Collected data

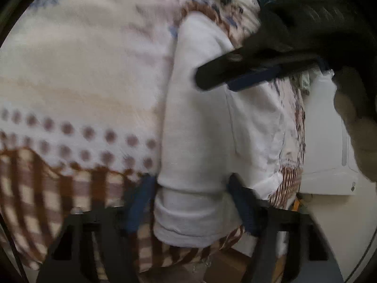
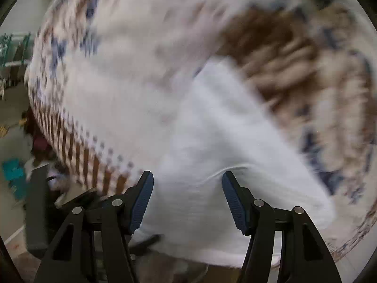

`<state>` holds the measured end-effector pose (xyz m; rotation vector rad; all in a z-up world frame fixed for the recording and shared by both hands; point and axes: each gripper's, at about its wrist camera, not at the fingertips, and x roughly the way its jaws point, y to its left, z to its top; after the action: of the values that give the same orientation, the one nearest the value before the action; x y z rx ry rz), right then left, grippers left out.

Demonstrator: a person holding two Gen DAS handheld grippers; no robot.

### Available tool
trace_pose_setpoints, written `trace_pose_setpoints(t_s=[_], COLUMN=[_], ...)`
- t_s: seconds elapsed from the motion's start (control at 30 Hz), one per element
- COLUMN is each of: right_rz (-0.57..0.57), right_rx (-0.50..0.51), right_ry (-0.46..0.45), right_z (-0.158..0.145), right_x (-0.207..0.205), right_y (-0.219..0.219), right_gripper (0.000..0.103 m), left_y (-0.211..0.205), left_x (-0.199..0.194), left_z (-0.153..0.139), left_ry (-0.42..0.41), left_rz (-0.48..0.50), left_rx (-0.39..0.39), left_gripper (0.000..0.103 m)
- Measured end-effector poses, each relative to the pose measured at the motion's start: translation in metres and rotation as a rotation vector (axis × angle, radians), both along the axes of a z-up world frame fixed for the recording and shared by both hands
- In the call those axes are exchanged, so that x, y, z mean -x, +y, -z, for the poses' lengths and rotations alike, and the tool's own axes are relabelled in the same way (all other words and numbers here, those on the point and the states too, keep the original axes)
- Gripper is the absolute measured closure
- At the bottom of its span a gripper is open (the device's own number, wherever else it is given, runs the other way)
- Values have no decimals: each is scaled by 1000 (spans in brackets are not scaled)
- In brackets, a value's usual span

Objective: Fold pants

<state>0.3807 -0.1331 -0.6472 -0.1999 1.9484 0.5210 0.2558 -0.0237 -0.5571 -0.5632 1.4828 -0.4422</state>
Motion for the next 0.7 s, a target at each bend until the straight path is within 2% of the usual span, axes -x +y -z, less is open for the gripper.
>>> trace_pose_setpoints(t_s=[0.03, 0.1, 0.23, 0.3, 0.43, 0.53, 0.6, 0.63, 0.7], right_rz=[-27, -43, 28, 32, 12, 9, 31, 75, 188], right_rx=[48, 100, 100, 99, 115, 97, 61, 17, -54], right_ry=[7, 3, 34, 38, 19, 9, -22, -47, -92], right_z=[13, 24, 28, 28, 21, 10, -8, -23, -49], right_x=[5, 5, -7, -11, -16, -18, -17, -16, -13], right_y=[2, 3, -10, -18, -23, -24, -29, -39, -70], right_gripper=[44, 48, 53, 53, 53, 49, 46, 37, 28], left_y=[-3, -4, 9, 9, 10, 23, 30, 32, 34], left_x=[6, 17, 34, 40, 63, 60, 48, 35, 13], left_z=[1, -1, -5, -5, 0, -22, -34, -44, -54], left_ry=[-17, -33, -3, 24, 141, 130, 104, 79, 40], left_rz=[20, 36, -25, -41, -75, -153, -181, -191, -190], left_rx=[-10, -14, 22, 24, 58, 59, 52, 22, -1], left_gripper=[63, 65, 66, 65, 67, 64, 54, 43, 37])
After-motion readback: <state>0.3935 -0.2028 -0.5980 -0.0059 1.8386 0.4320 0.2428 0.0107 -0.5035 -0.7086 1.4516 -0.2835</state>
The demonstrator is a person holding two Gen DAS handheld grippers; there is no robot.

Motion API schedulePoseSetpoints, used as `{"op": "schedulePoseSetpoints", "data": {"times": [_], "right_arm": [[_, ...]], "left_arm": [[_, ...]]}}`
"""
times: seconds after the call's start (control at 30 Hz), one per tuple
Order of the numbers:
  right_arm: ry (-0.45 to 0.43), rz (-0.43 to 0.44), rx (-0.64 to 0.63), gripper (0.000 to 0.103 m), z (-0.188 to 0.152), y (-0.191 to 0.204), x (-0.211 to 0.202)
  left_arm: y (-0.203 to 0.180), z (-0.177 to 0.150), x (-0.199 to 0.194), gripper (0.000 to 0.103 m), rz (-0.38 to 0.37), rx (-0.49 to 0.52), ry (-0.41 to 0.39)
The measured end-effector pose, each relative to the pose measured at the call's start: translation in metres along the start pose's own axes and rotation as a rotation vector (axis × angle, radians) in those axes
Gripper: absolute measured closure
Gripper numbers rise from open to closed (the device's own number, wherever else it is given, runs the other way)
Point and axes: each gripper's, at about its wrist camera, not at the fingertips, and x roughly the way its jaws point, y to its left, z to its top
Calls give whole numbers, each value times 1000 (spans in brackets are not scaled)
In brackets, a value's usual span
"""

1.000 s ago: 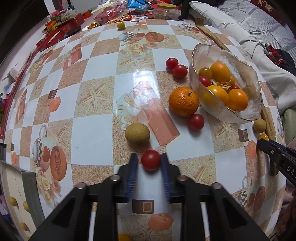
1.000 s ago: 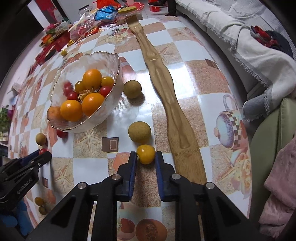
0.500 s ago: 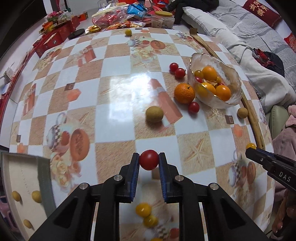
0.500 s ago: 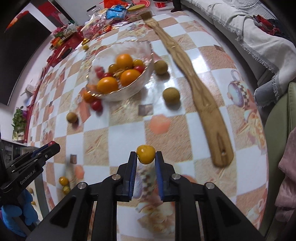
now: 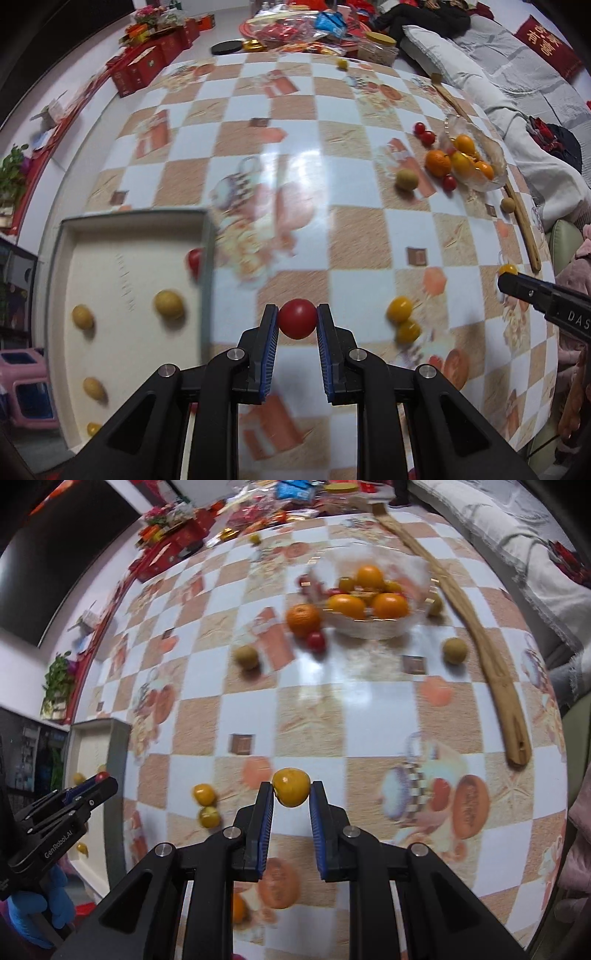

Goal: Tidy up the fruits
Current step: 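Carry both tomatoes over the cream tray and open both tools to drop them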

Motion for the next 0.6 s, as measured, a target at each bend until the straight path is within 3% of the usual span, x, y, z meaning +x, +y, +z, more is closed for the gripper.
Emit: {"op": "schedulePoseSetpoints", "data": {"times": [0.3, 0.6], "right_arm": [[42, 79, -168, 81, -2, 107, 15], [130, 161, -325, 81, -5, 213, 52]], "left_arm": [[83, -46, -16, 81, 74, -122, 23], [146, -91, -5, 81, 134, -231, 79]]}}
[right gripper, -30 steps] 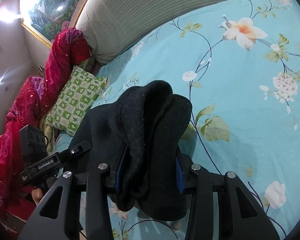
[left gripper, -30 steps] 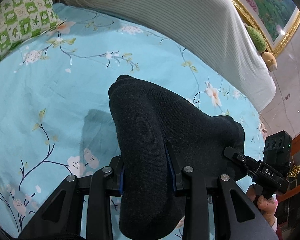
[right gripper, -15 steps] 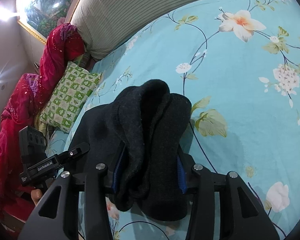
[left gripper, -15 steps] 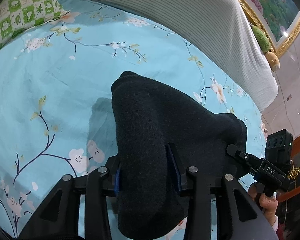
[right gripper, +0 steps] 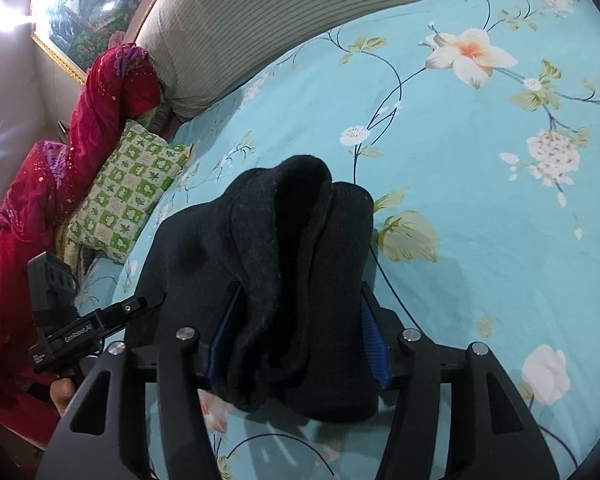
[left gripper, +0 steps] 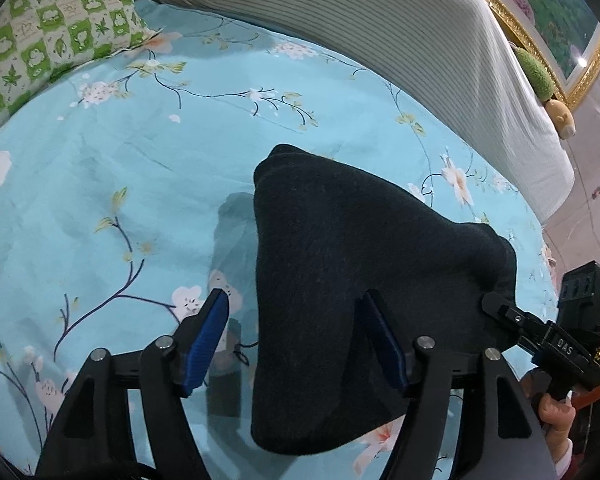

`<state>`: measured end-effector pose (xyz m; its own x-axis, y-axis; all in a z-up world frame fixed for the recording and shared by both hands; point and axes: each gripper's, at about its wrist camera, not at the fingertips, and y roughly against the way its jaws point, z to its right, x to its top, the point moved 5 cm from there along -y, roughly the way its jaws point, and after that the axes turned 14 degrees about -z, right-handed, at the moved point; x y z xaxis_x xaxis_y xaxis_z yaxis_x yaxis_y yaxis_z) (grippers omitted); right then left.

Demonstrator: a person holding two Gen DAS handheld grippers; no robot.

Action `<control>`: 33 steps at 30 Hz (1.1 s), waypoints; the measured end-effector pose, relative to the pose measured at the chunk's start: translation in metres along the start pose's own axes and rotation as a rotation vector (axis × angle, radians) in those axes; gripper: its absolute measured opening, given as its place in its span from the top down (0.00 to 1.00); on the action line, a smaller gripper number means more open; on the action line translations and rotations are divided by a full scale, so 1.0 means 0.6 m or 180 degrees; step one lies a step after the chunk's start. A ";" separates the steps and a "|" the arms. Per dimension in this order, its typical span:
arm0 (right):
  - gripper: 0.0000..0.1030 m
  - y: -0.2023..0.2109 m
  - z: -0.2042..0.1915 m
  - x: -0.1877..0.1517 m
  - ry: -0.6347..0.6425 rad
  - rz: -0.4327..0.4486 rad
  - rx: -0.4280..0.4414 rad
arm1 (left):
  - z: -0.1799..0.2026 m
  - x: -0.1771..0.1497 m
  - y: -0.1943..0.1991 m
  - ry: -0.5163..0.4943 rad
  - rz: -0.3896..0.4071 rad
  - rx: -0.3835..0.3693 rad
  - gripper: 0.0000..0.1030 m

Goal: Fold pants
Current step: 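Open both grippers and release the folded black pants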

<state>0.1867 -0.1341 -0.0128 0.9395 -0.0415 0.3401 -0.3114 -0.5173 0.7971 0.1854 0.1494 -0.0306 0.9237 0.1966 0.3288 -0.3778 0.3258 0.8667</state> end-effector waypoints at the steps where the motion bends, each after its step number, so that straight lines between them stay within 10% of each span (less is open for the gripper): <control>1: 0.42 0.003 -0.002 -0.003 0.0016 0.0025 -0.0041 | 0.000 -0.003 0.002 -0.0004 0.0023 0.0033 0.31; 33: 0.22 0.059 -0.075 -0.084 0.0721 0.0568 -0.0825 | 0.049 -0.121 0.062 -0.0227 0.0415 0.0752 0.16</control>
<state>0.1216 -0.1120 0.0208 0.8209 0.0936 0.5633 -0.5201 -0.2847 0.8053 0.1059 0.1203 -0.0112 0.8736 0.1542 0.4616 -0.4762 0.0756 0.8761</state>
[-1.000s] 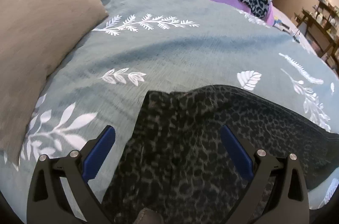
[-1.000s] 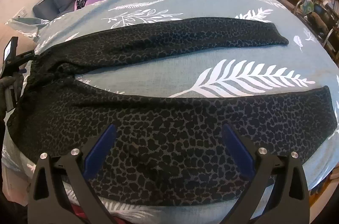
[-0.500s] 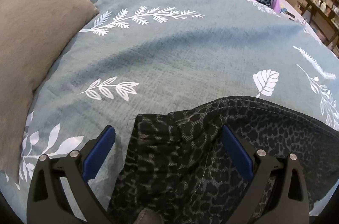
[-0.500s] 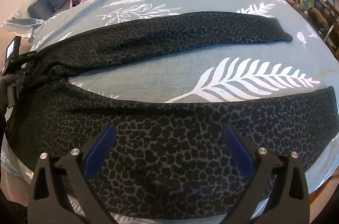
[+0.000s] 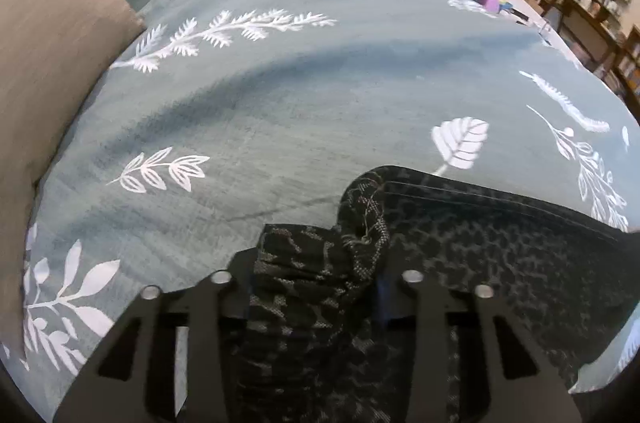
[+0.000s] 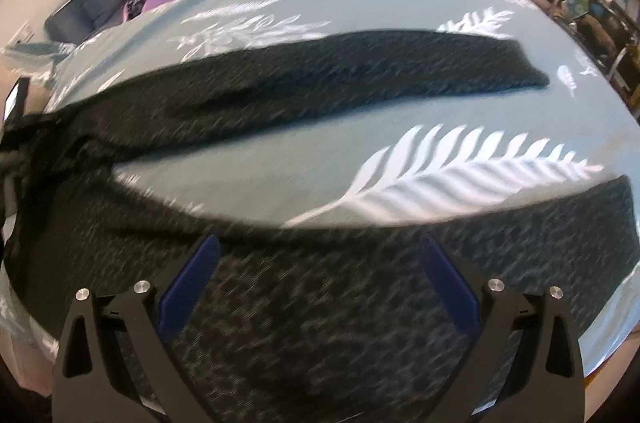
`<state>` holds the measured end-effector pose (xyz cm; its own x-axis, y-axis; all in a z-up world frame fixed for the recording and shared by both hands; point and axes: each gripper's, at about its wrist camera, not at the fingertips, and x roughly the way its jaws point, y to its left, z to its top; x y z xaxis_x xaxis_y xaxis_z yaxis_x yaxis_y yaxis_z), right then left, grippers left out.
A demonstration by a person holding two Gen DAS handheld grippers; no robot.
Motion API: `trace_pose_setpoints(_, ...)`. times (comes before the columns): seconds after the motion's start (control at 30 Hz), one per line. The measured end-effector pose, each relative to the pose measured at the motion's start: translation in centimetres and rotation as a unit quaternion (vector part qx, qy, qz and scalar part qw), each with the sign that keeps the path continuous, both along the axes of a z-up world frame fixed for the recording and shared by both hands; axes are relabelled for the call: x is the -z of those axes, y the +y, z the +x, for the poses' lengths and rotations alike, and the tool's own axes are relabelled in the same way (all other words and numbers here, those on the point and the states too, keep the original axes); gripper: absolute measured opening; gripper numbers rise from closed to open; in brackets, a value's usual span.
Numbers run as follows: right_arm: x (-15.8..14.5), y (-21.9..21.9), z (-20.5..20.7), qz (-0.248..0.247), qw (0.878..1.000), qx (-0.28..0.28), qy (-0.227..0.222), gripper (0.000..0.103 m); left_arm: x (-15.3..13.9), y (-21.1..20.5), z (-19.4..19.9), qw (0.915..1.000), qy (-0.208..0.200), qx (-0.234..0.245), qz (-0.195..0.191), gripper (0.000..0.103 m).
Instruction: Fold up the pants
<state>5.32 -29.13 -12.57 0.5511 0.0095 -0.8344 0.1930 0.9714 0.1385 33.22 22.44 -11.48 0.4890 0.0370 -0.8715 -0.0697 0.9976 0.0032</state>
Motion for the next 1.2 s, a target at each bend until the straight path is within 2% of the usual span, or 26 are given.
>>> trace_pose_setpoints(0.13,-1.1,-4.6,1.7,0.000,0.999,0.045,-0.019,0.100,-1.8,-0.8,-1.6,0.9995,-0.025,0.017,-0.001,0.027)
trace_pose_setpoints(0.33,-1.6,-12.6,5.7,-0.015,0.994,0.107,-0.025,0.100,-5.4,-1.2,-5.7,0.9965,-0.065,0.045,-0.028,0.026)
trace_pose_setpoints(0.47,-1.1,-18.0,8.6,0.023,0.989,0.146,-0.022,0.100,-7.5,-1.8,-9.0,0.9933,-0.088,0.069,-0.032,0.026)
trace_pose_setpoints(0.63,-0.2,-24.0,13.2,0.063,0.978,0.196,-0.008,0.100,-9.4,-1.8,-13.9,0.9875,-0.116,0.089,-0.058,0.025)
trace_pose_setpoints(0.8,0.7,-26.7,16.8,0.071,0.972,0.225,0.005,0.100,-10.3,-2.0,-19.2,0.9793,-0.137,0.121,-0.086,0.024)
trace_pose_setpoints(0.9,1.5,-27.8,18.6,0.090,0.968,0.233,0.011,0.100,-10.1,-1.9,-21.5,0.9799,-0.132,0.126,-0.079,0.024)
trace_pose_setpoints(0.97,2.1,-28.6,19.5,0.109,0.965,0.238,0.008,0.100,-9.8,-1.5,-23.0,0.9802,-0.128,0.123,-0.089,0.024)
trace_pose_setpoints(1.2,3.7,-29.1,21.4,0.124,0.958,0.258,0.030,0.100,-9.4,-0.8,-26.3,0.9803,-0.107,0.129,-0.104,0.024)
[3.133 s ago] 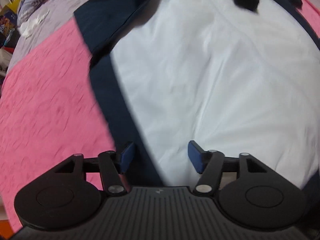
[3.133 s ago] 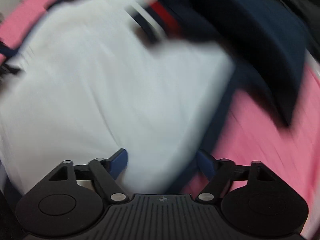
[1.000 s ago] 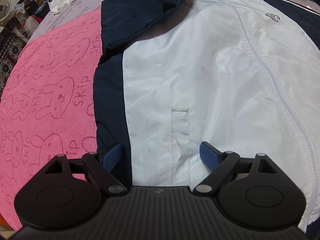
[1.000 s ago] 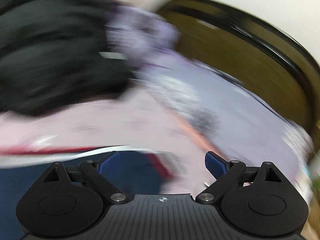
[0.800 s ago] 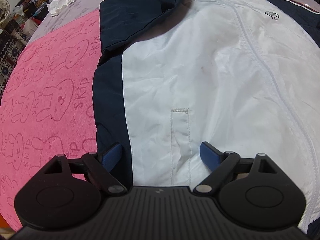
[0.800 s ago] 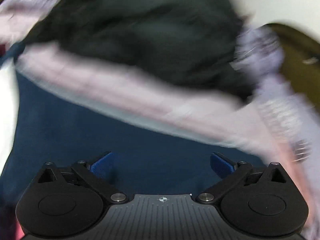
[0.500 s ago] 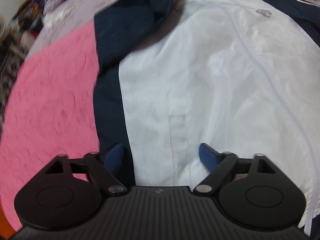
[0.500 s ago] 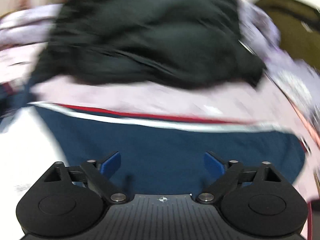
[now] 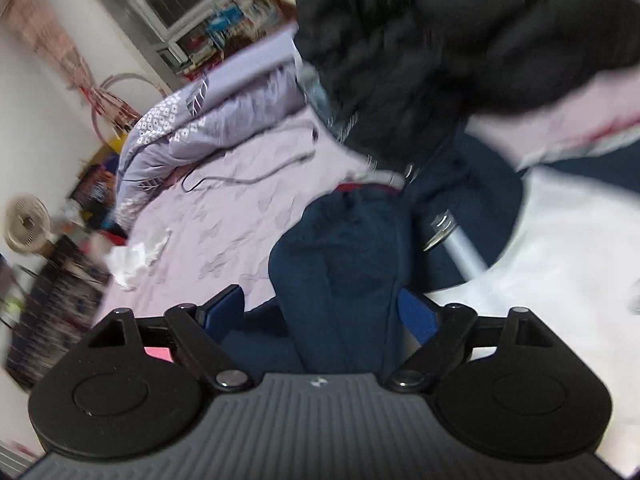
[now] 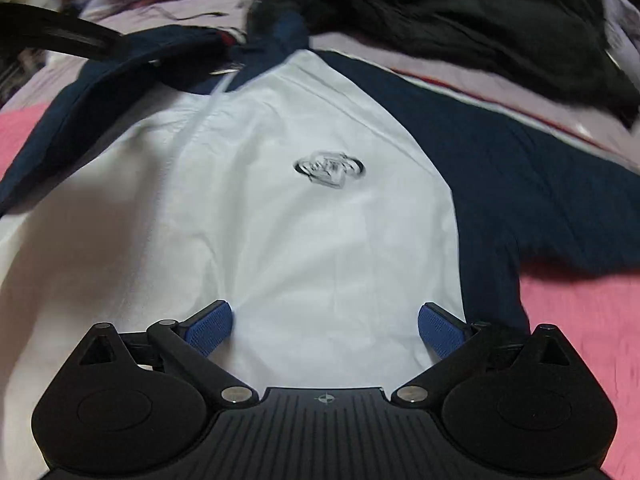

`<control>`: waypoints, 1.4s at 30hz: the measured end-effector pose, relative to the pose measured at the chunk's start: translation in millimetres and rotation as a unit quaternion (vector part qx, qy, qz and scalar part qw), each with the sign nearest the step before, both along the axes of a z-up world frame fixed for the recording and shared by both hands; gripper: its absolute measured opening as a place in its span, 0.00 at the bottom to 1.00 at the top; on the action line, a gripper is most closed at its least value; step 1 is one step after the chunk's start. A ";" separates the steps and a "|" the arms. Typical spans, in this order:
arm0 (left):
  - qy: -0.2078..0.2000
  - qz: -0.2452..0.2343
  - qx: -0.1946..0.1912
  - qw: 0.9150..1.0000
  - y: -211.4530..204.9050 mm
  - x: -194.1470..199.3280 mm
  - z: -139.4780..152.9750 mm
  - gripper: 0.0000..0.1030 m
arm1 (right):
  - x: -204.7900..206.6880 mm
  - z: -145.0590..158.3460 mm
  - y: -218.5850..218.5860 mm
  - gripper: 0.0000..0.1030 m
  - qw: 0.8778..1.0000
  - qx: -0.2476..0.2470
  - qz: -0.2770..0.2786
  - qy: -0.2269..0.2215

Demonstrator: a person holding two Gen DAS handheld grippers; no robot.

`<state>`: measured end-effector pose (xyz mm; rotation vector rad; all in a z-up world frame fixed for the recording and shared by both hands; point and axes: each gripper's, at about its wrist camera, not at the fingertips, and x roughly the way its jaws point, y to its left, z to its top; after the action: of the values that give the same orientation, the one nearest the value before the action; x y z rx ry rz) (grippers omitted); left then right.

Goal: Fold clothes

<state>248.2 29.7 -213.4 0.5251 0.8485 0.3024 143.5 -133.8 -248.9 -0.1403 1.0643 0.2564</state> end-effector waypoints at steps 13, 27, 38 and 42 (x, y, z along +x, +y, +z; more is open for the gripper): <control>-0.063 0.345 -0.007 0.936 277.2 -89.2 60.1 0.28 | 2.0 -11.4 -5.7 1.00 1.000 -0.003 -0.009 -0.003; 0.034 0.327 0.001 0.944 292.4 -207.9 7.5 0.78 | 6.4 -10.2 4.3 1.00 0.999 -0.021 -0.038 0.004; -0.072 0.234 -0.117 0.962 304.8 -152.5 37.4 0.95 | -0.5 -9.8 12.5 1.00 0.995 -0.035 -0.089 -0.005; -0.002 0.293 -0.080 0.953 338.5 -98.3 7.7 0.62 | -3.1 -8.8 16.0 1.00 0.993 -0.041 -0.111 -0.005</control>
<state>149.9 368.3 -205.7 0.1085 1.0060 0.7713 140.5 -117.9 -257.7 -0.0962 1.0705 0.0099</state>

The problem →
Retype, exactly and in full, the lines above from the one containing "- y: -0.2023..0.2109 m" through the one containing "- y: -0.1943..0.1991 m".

Final answer →
  - y: -0.2023..0.2109 m
  - z: -0.2042..0.1915 m
  - x: -0.1877..0.1517 m
  - ry: -0.6347..0.6425 rad
  - rz: -0.4327..0.4486 rad
  - rx: -0.4280..0.4414 rad
arm1 (left):
  - z: -0.1799..0.2026 m
  - x: -0.1771..0.1497 m
  - y: -0.1943..0.1991 m

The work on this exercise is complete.